What to do -> Gather the lines below that include the string "clear", copying each in full.

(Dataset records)

------------------------------------------------------------------------

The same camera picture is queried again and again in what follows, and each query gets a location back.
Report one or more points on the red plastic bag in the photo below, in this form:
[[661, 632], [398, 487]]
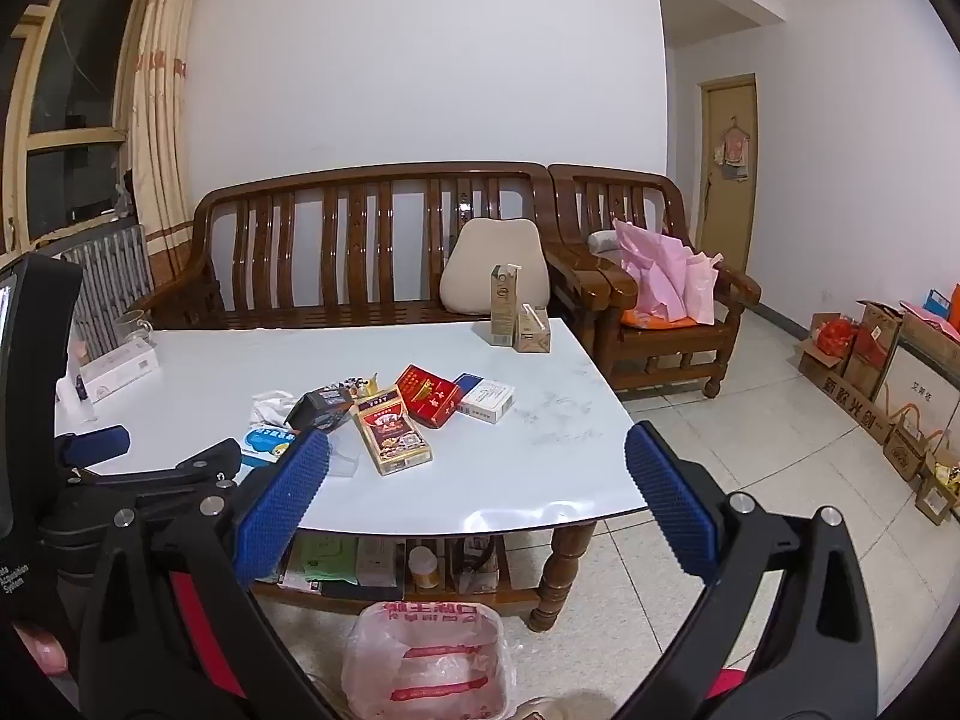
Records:
[[836, 337]]

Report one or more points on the orange seat cushion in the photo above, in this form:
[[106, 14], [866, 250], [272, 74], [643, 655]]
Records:
[[652, 322]]

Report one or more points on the yellow cartoon snack packet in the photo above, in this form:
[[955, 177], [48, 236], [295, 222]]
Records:
[[356, 386]]

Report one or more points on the clear plastic bag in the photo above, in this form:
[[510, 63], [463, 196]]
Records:
[[476, 566]]

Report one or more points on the white and blue cigarette box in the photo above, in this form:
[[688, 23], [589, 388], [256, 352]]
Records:
[[487, 397]]

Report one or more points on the purple and yellow carton box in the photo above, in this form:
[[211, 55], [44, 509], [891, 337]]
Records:
[[390, 431]]

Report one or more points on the clear plastic wrapper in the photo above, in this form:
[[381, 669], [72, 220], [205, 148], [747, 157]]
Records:
[[349, 457]]

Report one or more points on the brown wooden slatted sofa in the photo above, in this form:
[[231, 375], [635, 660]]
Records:
[[360, 184]]

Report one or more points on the blue card box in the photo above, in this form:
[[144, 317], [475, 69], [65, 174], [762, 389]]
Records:
[[937, 304]]

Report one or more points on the beige cushion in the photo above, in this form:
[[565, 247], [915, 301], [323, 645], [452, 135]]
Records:
[[480, 262]]

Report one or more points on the beige patterned curtain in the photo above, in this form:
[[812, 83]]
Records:
[[165, 127]]

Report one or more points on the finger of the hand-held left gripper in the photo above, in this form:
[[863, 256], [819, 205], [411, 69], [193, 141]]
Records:
[[202, 461], [105, 441]]

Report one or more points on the yellow jar with white lid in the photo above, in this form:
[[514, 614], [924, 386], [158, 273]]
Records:
[[424, 570]]

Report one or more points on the green packet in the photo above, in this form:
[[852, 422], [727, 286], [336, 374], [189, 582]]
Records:
[[322, 559]]

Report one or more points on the window with yellow frame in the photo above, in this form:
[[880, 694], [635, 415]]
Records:
[[82, 22]]

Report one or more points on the open cardboard box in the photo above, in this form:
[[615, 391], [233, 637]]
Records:
[[814, 367]]

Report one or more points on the short beige drink carton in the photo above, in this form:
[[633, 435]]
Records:
[[532, 334]]

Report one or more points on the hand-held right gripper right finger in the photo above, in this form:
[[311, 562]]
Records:
[[671, 510]]

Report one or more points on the large white cardboard box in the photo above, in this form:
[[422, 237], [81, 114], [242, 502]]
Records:
[[926, 390]]

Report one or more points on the orange bag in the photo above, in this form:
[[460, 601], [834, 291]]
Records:
[[955, 304]]

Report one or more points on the brown wooden armchair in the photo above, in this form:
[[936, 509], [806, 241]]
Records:
[[600, 174]]

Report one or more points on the yellow wooden door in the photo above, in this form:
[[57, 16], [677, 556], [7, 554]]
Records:
[[731, 225]]

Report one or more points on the blue and white packet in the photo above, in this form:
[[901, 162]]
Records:
[[262, 442]]

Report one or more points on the small black box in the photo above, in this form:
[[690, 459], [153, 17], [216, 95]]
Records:
[[319, 409]]

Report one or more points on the white tissue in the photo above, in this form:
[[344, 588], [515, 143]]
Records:
[[270, 409]]

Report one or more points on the pink cloth hanging on door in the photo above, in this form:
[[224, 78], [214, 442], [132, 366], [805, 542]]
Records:
[[733, 154]]

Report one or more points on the person's left hand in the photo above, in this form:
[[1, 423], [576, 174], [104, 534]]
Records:
[[45, 649]]

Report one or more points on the white top wooden coffee table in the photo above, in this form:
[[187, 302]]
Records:
[[559, 577]]

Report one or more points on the red cigarette box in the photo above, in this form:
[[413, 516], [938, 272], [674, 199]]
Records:
[[427, 394]]

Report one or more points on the beige box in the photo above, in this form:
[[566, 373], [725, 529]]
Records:
[[380, 561]]

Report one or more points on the pink plastic bag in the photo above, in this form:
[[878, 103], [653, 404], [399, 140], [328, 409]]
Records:
[[660, 277]]

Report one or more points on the small white bottle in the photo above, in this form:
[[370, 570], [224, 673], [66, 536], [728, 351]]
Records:
[[81, 394]]

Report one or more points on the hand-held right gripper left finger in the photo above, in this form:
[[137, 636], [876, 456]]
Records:
[[281, 510]]

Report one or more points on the white flat box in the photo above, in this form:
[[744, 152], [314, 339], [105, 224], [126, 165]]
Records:
[[120, 367]]

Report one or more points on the tall beige drink carton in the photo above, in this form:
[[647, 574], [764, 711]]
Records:
[[504, 307]]

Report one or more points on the tall brown cardboard box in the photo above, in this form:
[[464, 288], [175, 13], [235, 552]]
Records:
[[874, 349]]

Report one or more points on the grey ribbed radiator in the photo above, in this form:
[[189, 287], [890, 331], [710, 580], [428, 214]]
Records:
[[112, 270]]

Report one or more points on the white cloth bundle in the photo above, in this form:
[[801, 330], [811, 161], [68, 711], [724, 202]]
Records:
[[604, 241]]

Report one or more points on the clear glass cup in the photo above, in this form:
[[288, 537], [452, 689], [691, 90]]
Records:
[[135, 330]]

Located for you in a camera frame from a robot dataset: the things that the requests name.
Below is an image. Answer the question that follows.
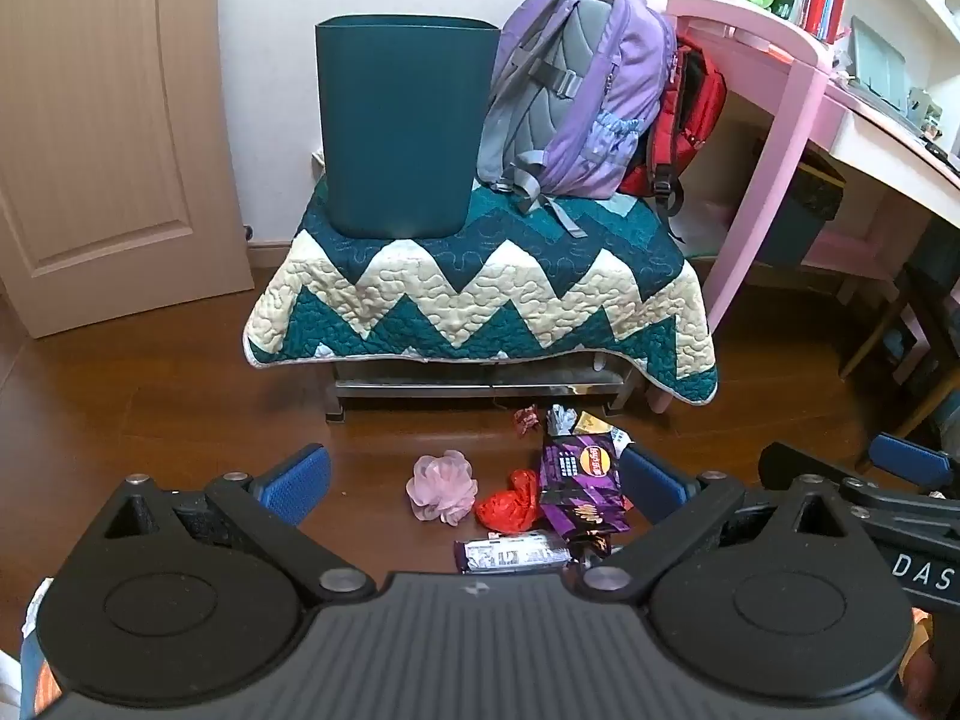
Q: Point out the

------------------------------------------------------------------------

Task response ->
Report one or more points on the clear plastic bag in the photo above, in this form:
Report one or more points on the clear plastic wrapper in the photo above, in this form:
Report one or more points on the clear glass cup in the photo above, in this form:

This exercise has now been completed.